Even if it were legal, finding young men jobs is tough enough and will get increasingly more difficult as technology continues to disrupt labour-intensive industries with devastating results for workers.

Having spent a year working on new mobility, I believe we are about to see a major disruption in urban personal transportation that will transform our cities. It will start with a move to electric vehicles, car sharing, on-demand services and cheap mobility devices such as electric bikes. In five to 10 years we will start seeing electric driverless buggies like the one Google is testing, which will answer the prayers of the sophisticated urbanite because it will give them cheap, efficient and clean mobility. But it will devastate the motor industry and the millions of blue-collar jobs that go with it.

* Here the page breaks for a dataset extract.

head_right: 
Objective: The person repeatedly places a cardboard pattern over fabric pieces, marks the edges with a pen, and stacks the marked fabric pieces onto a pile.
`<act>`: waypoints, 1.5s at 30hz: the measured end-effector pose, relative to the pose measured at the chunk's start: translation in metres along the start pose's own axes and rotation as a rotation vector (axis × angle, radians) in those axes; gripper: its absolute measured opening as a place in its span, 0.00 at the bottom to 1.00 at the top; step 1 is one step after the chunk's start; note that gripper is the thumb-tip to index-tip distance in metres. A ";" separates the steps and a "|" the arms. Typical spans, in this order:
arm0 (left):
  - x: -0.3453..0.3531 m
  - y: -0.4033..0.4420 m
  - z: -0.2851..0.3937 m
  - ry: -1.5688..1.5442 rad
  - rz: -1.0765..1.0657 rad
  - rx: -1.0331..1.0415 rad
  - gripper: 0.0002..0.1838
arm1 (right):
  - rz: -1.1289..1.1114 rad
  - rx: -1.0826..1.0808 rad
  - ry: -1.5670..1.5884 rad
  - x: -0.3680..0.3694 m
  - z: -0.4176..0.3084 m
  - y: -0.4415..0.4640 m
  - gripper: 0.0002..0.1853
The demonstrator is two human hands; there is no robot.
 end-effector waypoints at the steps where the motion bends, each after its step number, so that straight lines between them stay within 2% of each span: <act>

We will increasingly live in a world of winners and losers. Countries have to attract winners to create jobs, taxes and a competitive advantage. But those who believe they’re losers in a system no longer wait for the ballot box for their revenge.

In this new world, we will continually have to negotiate middle roads. France only has one reliable early warning system for planned terror activities and that is the Muslim community that witnesses their brothers’, sons’ and friends’ behaviour change as they become radicalised. It won’t be easy but that conversation needs to start.

Ross Douglas started Artlogic, which spearheads FNB’s Joburg Art Fair, Sanlam Investments’s Handmade Contemporary Fair and Standard Bank’s Cycle Fair. He’s partnered with the City of Paris to bring new mobility under one roof without congestion, pollution or noise.